Aim of the exercise: Scan the entries for the word "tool" and report how many lines contain it, as a number with no other words.
*** Block opens ***
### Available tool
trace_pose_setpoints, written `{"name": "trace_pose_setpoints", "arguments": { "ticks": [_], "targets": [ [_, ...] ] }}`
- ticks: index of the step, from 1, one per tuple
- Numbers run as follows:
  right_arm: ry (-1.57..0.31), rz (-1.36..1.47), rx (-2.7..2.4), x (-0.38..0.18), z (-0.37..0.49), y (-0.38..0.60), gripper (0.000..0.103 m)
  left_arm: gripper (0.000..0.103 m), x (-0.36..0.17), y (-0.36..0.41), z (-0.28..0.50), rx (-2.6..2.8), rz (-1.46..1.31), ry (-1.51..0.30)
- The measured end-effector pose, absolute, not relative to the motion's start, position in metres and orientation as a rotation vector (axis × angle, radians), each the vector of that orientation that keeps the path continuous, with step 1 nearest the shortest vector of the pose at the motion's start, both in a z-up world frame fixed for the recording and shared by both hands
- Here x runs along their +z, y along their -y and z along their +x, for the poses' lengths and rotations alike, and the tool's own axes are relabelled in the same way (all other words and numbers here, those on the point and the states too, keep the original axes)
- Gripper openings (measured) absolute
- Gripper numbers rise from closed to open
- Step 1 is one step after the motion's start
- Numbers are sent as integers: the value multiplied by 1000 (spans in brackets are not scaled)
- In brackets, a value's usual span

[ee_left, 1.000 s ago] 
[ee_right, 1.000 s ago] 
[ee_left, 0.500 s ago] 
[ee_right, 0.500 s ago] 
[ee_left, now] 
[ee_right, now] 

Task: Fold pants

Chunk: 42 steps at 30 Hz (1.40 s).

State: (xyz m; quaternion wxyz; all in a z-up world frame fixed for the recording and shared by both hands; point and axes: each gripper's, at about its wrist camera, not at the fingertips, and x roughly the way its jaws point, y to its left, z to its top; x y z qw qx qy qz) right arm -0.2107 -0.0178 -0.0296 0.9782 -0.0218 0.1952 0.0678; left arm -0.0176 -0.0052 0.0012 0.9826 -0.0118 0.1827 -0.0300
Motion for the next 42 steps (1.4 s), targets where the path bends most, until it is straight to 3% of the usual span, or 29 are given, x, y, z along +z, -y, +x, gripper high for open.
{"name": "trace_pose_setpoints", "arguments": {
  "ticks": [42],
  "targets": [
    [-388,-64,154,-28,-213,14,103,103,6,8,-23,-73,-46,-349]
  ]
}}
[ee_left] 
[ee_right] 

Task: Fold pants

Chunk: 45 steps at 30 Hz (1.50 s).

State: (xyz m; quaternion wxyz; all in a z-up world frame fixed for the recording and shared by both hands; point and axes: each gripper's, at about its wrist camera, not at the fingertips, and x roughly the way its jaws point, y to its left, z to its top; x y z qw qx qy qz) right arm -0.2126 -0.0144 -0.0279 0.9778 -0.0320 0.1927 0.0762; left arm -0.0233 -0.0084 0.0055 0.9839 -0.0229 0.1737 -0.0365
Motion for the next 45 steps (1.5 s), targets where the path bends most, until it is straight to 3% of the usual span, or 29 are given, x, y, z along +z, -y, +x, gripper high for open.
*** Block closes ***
Reply: 2